Stored data =>

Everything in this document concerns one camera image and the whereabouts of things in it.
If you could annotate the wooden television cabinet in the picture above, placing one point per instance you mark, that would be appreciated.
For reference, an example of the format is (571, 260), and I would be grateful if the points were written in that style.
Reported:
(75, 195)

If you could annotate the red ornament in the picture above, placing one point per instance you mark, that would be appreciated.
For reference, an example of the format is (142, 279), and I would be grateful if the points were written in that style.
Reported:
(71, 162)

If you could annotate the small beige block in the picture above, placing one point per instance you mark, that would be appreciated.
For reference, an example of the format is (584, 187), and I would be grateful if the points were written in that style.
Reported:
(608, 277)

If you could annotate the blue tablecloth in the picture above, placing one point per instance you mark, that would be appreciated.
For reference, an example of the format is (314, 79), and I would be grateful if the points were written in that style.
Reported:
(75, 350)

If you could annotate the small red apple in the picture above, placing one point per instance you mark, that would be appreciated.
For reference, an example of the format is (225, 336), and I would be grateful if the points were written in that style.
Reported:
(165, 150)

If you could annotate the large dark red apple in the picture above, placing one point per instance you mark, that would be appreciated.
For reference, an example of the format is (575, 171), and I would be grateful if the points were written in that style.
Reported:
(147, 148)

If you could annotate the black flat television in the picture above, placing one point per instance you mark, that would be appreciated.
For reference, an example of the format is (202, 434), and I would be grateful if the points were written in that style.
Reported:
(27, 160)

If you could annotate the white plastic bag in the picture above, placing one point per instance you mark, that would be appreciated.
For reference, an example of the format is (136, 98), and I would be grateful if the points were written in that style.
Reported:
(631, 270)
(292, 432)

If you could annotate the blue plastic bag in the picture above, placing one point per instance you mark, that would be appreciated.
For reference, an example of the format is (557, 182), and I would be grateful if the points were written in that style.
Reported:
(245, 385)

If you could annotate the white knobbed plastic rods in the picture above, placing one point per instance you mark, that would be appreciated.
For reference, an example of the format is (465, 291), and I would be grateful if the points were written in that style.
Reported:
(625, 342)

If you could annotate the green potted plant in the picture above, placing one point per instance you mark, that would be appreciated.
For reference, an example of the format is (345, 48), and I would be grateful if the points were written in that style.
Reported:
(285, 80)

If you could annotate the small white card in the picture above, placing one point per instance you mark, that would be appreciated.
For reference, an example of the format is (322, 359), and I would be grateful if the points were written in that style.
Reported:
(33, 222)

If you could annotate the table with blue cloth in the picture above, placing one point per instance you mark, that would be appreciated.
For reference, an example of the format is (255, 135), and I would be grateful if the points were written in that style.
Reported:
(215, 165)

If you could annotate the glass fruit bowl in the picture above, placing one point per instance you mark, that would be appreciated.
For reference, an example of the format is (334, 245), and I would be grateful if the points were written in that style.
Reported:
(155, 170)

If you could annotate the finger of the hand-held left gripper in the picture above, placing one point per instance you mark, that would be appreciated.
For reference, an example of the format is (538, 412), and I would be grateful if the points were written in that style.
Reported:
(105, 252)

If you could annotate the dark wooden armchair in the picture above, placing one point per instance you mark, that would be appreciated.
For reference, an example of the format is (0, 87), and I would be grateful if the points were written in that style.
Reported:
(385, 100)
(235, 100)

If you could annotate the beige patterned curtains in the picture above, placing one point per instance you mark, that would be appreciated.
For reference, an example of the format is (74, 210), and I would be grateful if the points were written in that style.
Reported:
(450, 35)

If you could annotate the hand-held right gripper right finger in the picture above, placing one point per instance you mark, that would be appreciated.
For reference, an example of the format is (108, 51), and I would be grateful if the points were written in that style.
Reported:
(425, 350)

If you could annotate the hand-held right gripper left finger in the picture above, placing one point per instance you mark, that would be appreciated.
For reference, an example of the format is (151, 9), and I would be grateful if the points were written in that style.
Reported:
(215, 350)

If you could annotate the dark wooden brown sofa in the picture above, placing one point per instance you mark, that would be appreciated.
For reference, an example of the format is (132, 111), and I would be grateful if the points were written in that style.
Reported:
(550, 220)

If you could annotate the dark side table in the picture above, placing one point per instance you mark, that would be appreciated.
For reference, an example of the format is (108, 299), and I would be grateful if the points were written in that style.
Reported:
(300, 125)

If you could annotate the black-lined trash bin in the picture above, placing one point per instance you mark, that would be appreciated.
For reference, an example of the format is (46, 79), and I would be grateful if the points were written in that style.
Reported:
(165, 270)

Activity => Reproduce each line of the material above precisely.

Solution =>
Everything in this document concerns one camera image and the whereabouts of things in it.
If you could annotate the wooden television cabinet in the picture above, placing one point per instance you mark, that would be appreciated.
For reference, an example of the format is (571, 260), and I would be grateful if the points were written in that style.
Reported:
(75, 195)

If you could annotate the red ornament in the picture above, placing one point per instance you mark, that would be appreciated.
For reference, an example of the format is (142, 279), and I would be grateful if the points were written in that style.
Reported:
(71, 162)

If you could annotate the small beige block in the picture above, placing one point per instance you mark, that would be appreciated.
For reference, an example of the format is (584, 187), and I would be grateful if the points were written in that style.
Reported:
(608, 277)

If you could annotate the blue tablecloth in the picture above, placing one point per instance you mark, that would be appreciated.
For reference, an example of the format is (314, 79), and I would be grateful if the points were written in that style.
Reported:
(75, 350)

If you could annotate the small red apple in the picture above, placing one point per instance you mark, that would be appreciated.
For reference, an example of the format is (225, 336), and I would be grateful if the points were written in that style.
Reported:
(165, 150)

If you could annotate the large dark red apple in the picture above, placing one point per instance you mark, that would be appreciated.
For reference, an example of the format is (575, 171), and I would be grateful if the points were written in that style.
Reported:
(147, 148)

If you could annotate the black flat television in the picture above, placing one point per instance you mark, that would be appreciated.
For reference, an example of the format is (202, 434), and I would be grateful if the points were written in that style.
Reported:
(27, 160)

If you could annotate the white plastic bag in the picture above, placing one point per instance you mark, that would be appreciated.
For reference, an example of the format is (136, 98), and I would be grateful if the points were written in that style.
Reported:
(631, 270)
(292, 432)

If you could annotate the blue plastic bag in the picture above, placing one point per instance you mark, that would be appreciated.
For reference, an example of the format is (557, 182), and I would be grateful if the points were written in that style.
Reported:
(245, 385)

If you could annotate the white knobbed plastic rods in the picture above, placing one point per instance you mark, that would be appreciated.
For reference, an example of the format is (465, 291), and I would be grateful if the points were written in that style.
Reported:
(625, 342)

If you could annotate the green potted plant in the picture above, placing one point per instance you mark, that would be appreciated.
For reference, an example of the format is (345, 48), and I would be grateful if the points were written in that style.
Reported:
(285, 80)

If you could annotate the small white card in the picture above, placing one point per instance you mark, that would be appreciated.
For reference, an example of the format is (322, 359), and I would be grateful if the points were written in that style.
Reported:
(33, 222)

If you could annotate the table with blue cloth in the picture above, placing one point per instance you mark, that would be appreciated.
For reference, an example of the format is (255, 135), and I would be grateful if the points were written in that style.
Reported:
(215, 165)

If you could annotate the glass fruit bowl in the picture above, placing one point per instance you mark, that would be appreciated.
For reference, an example of the format is (334, 245), and I would be grateful if the points were written in that style.
Reported:
(155, 170)

If you could annotate the finger of the hand-held left gripper in the picture above, placing one point per instance you mark, that would be appreciated.
For reference, an example of the format is (538, 412), and I would be grateful if the points were written in that style.
Reported:
(105, 252)

If you could annotate the dark wooden armchair in the picture above, placing one point per instance you mark, that would be appreciated.
For reference, an example of the format is (0, 87), and I would be grateful if the points were written in that style.
Reported:
(385, 100)
(235, 100)

If you could annotate the beige patterned curtains in the picture above, placing one point per instance you mark, that would be appreciated.
For reference, an example of the format is (74, 210), and I would be grateful if the points were written in that style.
Reported:
(450, 35)

If you could annotate the hand-held right gripper right finger in the picture above, placing one point per instance you mark, that would be appreciated.
For reference, an example of the format is (108, 51), and I would be grateful if the points were written in that style.
Reported:
(425, 350)

If you could annotate the hand-held right gripper left finger in the picture above, placing one point per instance you mark, that would be appreciated.
For reference, an example of the format is (151, 9), and I would be grateful if the points were written in that style.
Reported:
(215, 350)

If you could annotate the dark wooden brown sofa in the picture above, placing one point per instance you mark, that would be appreciated.
For reference, an example of the format is (132, 111), and I would be grateful if the points were written in that style.
Reported:
(550, 220)

If you could annotate the dark side table in the picture above, placing one point per instance you mark, that would be appreciated.
For reference, an example of the format is (108, 299), and I would be grateful if the points were written in that style.
Reported:
(300, 125)

If you could annotate the black-lined trash bin in the picture above, placing one point per instance you mark, that would be appreciated.
For reference, an example of the format is (46, 79), and I would be grateful if the points were written in that style.
Reported:
(165, 270)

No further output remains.